QUANDO A PRISÃO NÃO TEM GRADES
Há dois meses que Miguel perambula pelas ruas, repetindo sem parar que é assassino; que matou os próprios pais e que precisa ser preso. Noite e dia é assim. Só consome algum tipo de alimento raramente, quando alguém, por ventura, lhe oferece, porque pedir ele não pede. Por isso está fraco e seu estado, tanto físico quanto mental, piora a cada dia.
Foi assim que os agentes da Assistência Social o encontraram: Um farrapo humano. E ele não aceitou ajuda. Para receber uma aplicação de soro, teve que ser sedado. Depois voltou para a rua.
Na delegacia, informaram que ele estivera lá há trinta dias, aproximadamente, dizendo que matara os pais, razão por que fora recolhido para averiguação. Duas horas depois, no entanto, já estava em liberdade, por ter sido constatado que seus pais morreram por complicações da covid-19.
A Assistência Social, interessada em fazer algo para ajudá-lo, localizou seus familiares e recebeu a seguinte informação: Miguel é o mais novo de três irmãos. Só ele morava com os pais, Sr. Antônio e Dona Rosa, e cursava a faculdade de direito, já no 5º período. Com o início da pandemia e as aulas presenciais suspensas, ele ficava em casa. Como a mãe ainda não o tivesse visto participar de nenhuma aula on-line, ligou para a universidade, preocupada e descobriu que o filho abandonara o curso ainda na segunda fase. A notícia foi um choque. Ela e o marido choraram de tristeza, mas reagiram, por fim e chamaram a atenção do “menino”, como se referiam ao caçula. Os irmãos, por outro lado, foram mais duros e ameaçam-no com expulsão de casa.
Miguel era impulsivo, ficou revoltado com a reprimenda, saiu batendo porta, estouvado, procurou os amigos e voltou tarde da noite, bêbado. Os irmãos o aguardavam. Foi outra briga e ele novamente ameaçado de expulsão.
Diante da possibilidade de ser jogado para fora de casa e sem ter para onde ir, Miguel desculpou-se, prometeu que se comportaria; que não sairia mais à noite; que não voltaria a se encontrar com os amigos e que, tão logo terminasse a pandemia, regularizaria sua situação na universidade. Jurou. Os irmãos aceitaram as desculpas, todavia reforçaram a intensão de pô-lo na rua, caso ele teimasse em colocar a saúde dos pais em risco.
Miguel não cumpriu a palavra. Na noite seguinte, depois que os genitores dormiram, saiu à sorrelfa e foi para a esbórnia com os amigos de sempre, sem a menor cuidado com as normas sanitárias. E assim passou a fazer, invariavelmente, todas as noites. Na volta, devorava o que houvesse de comestível na geladeira e deixava a louça na pia, para a mãe lavar, o que ela fazia com prazer, por acreditar que o caçula desmiolado apenas acordava durante a noite para comer.

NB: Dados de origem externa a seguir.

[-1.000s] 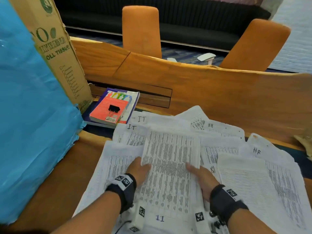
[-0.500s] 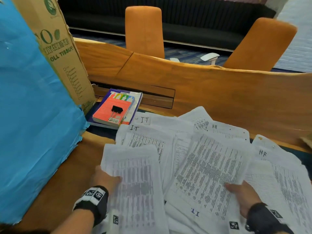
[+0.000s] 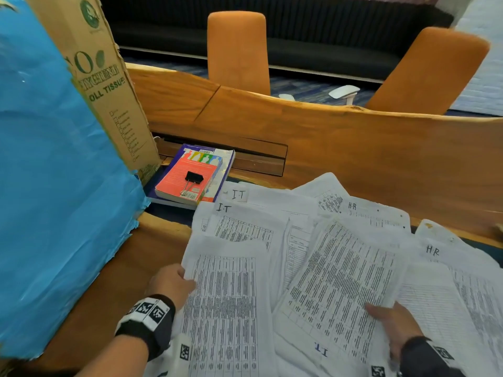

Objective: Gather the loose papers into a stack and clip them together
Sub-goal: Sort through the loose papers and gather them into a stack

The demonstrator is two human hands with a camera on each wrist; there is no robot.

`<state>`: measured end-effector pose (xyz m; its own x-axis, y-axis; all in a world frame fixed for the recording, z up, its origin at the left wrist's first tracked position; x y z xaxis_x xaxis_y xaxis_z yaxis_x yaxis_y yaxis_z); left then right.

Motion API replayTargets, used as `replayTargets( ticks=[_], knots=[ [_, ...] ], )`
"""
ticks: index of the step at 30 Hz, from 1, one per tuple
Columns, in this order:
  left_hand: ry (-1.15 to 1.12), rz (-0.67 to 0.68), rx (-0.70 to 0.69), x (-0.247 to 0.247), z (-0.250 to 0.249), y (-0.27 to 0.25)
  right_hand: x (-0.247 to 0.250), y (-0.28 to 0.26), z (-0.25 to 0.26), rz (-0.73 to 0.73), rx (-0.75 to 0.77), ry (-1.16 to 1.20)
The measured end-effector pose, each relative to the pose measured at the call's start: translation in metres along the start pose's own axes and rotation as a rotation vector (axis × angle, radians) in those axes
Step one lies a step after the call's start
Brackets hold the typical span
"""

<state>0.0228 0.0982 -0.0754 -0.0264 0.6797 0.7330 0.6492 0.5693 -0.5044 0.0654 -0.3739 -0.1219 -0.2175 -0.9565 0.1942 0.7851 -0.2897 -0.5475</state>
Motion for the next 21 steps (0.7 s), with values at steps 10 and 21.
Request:
replayTargets(
  ticks=[10,21],
  knots=[
    [0.015,0.115,-0.295,-0.017,-0.088,0.010,0.000,0.002,0.002,-0.005,0.037,-0.021],
    [0.138,-0.024,-0.087,-0.036,-0.085,0.058,0.002,0.012,-0.011,-0.032,0.032,-0.052]
  ],
)
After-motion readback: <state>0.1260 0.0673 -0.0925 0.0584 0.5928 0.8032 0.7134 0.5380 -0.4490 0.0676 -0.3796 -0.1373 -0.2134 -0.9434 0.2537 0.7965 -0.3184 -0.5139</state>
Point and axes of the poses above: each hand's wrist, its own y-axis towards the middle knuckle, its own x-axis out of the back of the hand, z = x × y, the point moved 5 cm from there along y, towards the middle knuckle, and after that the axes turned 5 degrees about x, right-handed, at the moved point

Sr. Antônio tinha 87 anos e Dona Rosa, 80, ambos portadores de doenças preexistentes, de forma que os primeiros sintomas da doença não demoraram para aparecer, quase que simultaneamente nos dois. Hospitalizados, vieram a óbito; ela uma semana após a internação e ele resistiu por mais nove dias.
O laço fraterno entre os três irmãos, já debilitado, rompeu-se de vez. Miguel foi duramente responsabilizado pela morte dos pais e escorraçado da família, para nunca mais aparecer.
Consciente de que realmente era culpado, Miguel saiu desnorteado, com a certeza de que deveria pagar pelo crime imperdoável.
No início vagou, sem condições de tomar qualquer decisão a respeito. Num banco da pracinha sentou, depois deitou e ali permaneceu até o dia seguinte, quando, ainda no automático, dirigiu-se até à delegacia e apresentou-se como parricida.
A princípio, o agente de serviço relutou em acreditar na estranha história. O sujeito, visivelmente transtornado, não conseguia articular devidamente as palavras, como se estivesse sob o efeito de drogas. Diante, porém, da insistência, levou o caso ao conhecimento do delegado, que mandou recolher o indivíduo, para averiguação.
Descoberta a verdade, Miguel foi retirado da cela à força e mandado embora. Como não tivesse para onde ir, começou a perambular pelas ruas, onde permanece, sempre repetindo automaticamente que matou os pais e que precisa ser preso.
Ele não consegue entender que, embora longe das grades, continua na prisão, a mercê de um carcereiro implacável.